Run through coda-node

If coda-qubic is the only backend package installed and ./site/device.yaml exists, coda-node can discover the executor factory automatically:

$uv run coda-node start --token <node-token>

To be explicit:

$CODA_EXECUTOR_FACTORY=coda_qubic.executor_factory:create_executor \
>CODA_DEVICE_CONFIG=./site/device.yaml \
>uv run coda-node start --token <node-token>

If your node token requires VPN mode, OpenVPN may need elevated permissions to create the tunnel interface:

$sudo env CODA_DEVICE_CONFIG=./site/device.yaml uv run coda-node start --token <node-token>

After first connect, credentials are persisted.

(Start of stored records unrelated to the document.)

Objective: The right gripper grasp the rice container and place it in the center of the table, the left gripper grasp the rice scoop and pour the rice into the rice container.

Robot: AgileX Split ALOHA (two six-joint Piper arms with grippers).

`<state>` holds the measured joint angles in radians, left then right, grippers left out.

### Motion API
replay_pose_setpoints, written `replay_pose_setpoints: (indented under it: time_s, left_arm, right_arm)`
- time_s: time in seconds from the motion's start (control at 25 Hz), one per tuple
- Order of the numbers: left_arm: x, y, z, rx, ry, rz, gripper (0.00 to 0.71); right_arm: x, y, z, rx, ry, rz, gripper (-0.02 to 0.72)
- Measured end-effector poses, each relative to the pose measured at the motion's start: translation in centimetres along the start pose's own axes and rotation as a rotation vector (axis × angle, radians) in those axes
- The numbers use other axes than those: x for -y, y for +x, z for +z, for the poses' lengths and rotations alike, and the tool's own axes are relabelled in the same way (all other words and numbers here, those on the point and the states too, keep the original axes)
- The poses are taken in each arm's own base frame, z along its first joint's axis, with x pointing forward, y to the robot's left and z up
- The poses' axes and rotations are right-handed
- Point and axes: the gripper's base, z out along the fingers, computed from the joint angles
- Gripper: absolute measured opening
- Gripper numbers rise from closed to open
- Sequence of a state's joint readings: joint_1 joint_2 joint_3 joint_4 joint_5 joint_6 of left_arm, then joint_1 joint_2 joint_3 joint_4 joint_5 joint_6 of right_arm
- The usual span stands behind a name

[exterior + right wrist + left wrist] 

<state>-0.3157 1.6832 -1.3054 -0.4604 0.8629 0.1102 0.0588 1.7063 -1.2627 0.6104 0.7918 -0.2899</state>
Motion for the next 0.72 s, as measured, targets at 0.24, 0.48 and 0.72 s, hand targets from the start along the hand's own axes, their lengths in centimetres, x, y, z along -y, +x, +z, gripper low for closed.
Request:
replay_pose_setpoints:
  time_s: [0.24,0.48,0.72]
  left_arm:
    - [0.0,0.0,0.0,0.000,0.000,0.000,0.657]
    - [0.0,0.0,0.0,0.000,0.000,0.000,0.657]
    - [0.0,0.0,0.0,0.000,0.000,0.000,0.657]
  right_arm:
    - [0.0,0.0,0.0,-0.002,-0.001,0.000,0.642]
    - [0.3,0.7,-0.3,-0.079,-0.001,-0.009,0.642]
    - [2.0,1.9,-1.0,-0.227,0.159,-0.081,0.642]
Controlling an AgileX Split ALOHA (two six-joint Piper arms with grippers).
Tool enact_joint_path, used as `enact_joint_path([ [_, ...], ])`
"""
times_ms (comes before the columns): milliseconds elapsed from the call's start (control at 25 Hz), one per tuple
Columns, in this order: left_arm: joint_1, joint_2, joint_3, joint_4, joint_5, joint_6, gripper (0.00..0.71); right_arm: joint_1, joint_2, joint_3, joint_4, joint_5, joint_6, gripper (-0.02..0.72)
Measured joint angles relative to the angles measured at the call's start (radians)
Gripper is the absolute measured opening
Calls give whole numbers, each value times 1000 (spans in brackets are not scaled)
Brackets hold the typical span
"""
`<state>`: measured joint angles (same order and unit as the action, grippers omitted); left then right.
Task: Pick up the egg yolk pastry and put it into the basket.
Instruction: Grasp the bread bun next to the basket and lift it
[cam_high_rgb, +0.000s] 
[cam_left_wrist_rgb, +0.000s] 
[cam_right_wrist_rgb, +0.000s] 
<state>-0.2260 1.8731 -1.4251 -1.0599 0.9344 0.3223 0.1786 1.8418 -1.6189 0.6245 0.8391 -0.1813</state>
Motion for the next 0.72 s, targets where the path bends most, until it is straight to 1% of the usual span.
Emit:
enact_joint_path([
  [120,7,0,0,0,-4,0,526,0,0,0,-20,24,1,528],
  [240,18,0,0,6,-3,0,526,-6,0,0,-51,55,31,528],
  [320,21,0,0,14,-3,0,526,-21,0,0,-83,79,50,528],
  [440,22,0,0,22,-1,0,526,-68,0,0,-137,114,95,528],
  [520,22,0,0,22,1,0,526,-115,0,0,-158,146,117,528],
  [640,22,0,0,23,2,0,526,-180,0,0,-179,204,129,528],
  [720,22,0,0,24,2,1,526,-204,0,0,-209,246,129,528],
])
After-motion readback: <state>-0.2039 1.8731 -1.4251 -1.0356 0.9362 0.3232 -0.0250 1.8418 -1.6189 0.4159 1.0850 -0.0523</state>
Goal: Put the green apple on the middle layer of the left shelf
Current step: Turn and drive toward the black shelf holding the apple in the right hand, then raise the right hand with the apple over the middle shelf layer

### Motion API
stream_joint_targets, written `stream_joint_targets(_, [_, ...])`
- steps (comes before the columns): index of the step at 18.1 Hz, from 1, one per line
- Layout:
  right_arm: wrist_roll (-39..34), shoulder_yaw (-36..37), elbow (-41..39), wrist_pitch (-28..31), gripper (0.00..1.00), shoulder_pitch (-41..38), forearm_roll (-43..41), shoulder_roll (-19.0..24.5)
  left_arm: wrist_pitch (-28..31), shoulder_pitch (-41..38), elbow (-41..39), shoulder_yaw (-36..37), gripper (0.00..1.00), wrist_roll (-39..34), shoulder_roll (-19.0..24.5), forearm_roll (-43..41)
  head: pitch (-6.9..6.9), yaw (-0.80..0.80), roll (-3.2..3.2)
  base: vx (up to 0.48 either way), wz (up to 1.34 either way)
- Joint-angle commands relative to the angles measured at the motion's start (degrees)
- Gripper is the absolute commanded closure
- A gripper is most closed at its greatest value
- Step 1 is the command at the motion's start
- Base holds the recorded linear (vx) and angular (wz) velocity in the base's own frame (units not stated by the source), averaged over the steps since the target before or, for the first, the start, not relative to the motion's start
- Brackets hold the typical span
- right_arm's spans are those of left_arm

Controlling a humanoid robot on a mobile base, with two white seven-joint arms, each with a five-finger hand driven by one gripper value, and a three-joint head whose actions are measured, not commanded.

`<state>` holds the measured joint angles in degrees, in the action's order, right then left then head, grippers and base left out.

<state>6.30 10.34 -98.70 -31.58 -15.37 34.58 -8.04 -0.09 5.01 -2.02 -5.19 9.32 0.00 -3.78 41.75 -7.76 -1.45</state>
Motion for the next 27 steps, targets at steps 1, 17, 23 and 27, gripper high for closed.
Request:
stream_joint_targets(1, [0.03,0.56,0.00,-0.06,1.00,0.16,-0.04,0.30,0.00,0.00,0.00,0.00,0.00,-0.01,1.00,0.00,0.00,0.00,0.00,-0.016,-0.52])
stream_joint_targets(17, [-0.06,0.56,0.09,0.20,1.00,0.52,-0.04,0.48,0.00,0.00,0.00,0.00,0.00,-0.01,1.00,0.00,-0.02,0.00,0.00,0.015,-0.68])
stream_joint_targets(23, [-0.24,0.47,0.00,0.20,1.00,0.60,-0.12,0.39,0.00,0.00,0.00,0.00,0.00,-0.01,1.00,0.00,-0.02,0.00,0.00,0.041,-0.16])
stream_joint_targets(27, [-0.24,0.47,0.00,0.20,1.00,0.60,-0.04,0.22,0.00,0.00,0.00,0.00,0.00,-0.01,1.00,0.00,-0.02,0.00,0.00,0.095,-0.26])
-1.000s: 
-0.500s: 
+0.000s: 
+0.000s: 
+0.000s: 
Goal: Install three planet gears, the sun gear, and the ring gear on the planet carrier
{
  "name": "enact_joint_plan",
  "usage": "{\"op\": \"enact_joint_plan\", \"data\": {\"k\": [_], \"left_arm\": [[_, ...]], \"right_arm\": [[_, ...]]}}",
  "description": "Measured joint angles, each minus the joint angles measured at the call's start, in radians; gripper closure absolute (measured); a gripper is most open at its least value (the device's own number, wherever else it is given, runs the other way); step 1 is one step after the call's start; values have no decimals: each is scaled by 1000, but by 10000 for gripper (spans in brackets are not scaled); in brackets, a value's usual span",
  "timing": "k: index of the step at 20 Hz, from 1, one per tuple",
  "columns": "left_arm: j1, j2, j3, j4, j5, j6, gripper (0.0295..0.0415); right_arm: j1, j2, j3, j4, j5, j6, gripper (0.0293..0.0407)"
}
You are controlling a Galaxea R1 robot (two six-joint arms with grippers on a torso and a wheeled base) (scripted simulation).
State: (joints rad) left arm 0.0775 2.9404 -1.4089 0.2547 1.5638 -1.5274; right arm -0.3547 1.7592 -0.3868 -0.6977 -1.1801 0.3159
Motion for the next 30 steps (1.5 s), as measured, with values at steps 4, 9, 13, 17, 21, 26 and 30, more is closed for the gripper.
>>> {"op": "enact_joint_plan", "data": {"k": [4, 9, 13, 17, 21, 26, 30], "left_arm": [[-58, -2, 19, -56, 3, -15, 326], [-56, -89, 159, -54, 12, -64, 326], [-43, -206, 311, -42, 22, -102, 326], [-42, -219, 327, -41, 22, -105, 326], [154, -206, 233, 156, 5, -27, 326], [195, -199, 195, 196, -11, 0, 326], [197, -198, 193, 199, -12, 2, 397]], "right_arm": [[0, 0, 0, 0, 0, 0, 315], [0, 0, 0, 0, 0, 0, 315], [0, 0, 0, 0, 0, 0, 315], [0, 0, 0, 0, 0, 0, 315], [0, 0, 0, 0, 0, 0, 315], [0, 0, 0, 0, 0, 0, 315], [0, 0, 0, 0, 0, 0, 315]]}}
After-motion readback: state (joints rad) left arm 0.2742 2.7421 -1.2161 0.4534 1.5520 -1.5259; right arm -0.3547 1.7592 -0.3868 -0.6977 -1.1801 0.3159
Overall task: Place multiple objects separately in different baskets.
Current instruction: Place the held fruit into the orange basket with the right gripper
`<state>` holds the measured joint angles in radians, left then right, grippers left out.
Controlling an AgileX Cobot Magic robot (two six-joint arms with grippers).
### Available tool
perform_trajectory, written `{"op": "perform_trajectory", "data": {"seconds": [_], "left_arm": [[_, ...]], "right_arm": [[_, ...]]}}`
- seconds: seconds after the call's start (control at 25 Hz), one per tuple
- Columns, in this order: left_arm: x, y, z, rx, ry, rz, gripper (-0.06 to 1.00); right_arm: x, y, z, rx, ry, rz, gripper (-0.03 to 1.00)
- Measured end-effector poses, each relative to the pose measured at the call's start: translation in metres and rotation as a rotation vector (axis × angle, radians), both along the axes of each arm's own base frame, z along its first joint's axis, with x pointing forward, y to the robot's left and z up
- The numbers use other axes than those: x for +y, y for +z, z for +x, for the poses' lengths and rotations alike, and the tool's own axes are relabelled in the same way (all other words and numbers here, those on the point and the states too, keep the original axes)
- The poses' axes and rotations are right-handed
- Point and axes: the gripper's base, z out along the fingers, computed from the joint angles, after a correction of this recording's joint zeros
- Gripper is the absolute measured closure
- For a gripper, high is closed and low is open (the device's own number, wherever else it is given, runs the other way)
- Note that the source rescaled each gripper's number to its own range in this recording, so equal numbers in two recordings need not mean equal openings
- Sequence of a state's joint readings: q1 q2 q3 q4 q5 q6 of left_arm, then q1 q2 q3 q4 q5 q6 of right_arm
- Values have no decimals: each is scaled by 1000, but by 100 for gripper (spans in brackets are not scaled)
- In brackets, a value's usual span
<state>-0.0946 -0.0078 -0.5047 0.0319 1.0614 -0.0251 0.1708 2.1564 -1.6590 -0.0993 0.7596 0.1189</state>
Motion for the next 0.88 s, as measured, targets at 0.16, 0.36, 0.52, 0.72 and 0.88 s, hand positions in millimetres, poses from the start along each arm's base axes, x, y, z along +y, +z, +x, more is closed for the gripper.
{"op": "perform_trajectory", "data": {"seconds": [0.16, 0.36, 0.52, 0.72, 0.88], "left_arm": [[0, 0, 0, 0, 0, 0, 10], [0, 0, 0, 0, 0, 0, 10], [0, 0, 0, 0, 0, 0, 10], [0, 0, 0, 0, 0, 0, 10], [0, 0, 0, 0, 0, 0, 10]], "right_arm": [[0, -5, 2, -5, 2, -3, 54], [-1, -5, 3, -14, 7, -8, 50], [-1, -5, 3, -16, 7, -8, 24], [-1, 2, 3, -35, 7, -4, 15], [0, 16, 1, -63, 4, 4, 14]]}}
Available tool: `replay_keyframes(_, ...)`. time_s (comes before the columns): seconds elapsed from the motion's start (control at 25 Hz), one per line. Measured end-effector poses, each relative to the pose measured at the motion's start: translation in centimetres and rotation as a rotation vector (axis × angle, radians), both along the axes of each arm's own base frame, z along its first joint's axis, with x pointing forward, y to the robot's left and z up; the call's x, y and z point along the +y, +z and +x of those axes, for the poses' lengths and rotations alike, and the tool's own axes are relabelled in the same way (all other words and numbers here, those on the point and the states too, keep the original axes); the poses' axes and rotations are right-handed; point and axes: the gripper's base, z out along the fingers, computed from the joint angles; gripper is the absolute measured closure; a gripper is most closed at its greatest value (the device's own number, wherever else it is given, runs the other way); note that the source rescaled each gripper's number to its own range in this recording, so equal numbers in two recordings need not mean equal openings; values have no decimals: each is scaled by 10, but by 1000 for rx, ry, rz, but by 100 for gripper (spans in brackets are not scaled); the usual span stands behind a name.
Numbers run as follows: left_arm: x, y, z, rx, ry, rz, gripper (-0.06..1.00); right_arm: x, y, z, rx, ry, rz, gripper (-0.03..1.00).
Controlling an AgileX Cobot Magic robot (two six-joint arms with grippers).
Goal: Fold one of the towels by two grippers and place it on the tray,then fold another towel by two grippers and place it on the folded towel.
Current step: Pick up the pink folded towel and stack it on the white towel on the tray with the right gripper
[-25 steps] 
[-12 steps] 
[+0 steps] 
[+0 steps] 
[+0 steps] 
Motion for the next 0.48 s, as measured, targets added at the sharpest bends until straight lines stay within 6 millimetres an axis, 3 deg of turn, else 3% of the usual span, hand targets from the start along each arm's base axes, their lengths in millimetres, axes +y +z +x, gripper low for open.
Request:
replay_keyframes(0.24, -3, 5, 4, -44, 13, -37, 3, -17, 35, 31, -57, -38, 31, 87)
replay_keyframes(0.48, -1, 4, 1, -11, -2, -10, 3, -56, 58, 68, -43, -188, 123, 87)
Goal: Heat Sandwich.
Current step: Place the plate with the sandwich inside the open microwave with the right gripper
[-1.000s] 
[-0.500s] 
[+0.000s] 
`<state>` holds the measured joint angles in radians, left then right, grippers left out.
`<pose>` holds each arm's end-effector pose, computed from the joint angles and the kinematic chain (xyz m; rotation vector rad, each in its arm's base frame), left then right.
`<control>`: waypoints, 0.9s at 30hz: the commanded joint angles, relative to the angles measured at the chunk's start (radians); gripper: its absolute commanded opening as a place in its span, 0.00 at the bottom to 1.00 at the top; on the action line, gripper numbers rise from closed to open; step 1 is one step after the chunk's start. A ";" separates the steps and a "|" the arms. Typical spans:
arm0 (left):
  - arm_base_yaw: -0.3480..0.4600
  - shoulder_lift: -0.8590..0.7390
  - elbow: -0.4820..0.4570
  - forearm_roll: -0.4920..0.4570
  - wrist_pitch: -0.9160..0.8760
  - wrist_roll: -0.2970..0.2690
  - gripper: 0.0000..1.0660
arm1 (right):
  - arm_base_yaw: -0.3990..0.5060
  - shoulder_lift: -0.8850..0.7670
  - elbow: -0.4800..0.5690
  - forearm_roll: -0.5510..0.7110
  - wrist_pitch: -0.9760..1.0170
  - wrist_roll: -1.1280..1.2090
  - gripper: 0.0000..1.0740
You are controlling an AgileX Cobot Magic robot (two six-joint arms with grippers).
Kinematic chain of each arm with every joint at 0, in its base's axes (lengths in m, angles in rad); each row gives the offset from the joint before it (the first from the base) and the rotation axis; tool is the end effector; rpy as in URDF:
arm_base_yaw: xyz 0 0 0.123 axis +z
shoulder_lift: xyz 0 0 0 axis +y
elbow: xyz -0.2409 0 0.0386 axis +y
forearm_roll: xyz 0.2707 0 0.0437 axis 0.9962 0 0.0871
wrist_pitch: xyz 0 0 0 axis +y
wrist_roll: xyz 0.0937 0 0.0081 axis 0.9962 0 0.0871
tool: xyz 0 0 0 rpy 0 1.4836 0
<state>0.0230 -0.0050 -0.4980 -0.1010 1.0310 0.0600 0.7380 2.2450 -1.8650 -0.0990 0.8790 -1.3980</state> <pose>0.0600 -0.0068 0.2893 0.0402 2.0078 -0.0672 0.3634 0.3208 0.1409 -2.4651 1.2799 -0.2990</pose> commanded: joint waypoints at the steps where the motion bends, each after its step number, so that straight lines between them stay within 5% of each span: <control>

Restart without a token:

$uv run coda-node start

How the example maps to the Node model

coda-qubic is a reference for the main integration points:

  • Device config: QubiCConfig.from_yaml("site/device.yaml")
  • Factory: coda_qubic.executor_factory:create_executor
  • Executor: QubiCJobRunner.run(ir, shots)
  • Translation: Coda native gate IR to QubiC gate programs
  • Results: QubiC counts normalized into ExecutionResult
  • Cancellation: cancel_current_job() sets a cancel flag checked by the runner

Use the same shape for your own backend package, replacing QubiC-specific config, translation, and hardware calls with your device stack.